> **WHAT YOU HAVE TO DO**
Beginning at the top of the data below, write out every line exactly until you reach the line with "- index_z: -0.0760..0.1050", and include that line.

⟨

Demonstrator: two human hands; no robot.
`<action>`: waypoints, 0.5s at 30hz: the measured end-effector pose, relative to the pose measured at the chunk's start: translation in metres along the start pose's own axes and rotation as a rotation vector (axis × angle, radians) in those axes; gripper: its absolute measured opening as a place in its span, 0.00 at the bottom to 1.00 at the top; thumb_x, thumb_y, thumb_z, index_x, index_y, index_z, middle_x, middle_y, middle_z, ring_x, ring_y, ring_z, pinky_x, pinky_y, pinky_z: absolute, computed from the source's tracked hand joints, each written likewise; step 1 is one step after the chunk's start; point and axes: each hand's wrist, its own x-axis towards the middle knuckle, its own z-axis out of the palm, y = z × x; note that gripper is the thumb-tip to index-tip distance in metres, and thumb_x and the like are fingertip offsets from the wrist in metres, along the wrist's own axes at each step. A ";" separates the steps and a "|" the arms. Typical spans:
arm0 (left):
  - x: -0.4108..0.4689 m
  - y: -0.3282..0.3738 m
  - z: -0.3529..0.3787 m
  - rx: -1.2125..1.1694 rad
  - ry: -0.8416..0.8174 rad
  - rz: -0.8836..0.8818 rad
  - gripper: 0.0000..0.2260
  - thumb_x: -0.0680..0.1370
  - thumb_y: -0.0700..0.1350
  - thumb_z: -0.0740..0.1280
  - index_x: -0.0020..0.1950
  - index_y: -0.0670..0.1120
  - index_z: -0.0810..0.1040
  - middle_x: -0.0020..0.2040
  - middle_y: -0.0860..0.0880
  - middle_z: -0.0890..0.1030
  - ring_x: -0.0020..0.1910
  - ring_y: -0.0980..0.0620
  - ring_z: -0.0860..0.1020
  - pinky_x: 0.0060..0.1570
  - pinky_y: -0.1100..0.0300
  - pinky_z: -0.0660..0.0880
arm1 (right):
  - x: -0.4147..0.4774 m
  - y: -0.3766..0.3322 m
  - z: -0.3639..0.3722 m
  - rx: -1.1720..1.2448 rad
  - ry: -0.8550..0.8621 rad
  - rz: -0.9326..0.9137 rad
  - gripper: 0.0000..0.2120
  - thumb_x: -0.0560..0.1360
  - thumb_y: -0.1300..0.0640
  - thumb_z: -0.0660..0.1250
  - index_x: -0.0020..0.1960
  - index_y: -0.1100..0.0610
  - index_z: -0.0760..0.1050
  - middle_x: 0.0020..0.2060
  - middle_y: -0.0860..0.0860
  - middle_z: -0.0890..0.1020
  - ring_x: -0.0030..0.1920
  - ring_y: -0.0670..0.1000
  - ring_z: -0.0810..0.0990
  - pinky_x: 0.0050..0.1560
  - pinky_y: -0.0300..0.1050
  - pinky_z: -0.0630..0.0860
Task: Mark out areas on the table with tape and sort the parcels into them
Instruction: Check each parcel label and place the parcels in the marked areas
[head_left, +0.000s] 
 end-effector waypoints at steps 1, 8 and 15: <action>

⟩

> **RESULT**
Demonstrator: two human hands; no robot.
`<action>`: waypoints, 0.5s at 30hz: the measured end-effector pose, relative to the pose measured at the chunk's start: translation in metres along the start pose's own axes and rotation as a rotation vector (axis × angle, radians) in those axes; gripper: its absolute measured opening as a place in its span, 0.00 at the bottom to 1.00 at the top; thumb_x, thumb_y, thumb_z, index_x, index_y, index_z, middle_x, middle_y, middle_z, ring_x, ring_y, ring_z, pinky_x, pinky_y, pinky_z: absolute, computed from the source's tracked hand joints, each written likewise; step 1 is one step after the chunk's start; point and axes: each hand's wrist, its own x-axis towards the middle knuckle, its own z-axis out of the palm, y = z × x; note that gripper is the thumb-tip to index-tip distance in metres, and thumb_x and the like are fingertip offsets from the wrist in metres, along the wrist's own axes at each step. A ";" separates the steps and a "|" the arms. Typical spans:
arm0 (left):
  - x: -0.4108..0.4689 m
  - y: -0.3282..0.3738 m
  - z: -0.3529..0.3787 m
  - rx: -1.2125..1.1694 rad
  - ry: -0.8416..0.8174 rad
  - rz: -0.8836..0.8818 rad
  - gripper: 0.0000..0.2260
  - thumb_x: -0.0680..0.1370
  - thumb_y: -0.0700..0.1350
  - thumb_z: -0.0740..0.1280
  - index_x: -0.0020..0.1950
  - index_y: -0.0670..0.1120
  - index_z: -0.0810..0.1040
  - middle_x: -0.0020..0.2040
  - middle_y: -0.0860..0.0880
  - middle_z: -0.0890..0.1030
  - ring_x: -0.0020..0.1910
  - ring_y: -0.0980..0.0620
  - ring_z: -0.0860..0.1020
  - pinky_x: 0.0060..0.1570
  - pinky_y: -0.1100..0.0300
  - pinky_z: -0.0660..0.0880
arm1 (right):
  - x: -0.4147..0.4774 m
  - y: -0.3766..0.3322 m
  - z: -0.3639..0.3722 m
  - rx: -1.1720..1.2448 rad
  - ry: -0.8550..0.8621 rad
  - rz: -0.9326..0.9137 rad
  - gripper: 0.0000..0.2120
  - thumb_x: -0.0560..0.1360
  - thumb_y: -0.1300..0.0640
  - thumb_z: -0.0660..0.1250
  - index_x: -0.0020..0.1960
  - index_y: -0.1100..0.0610
  - index_z: -0.0760..0.1050

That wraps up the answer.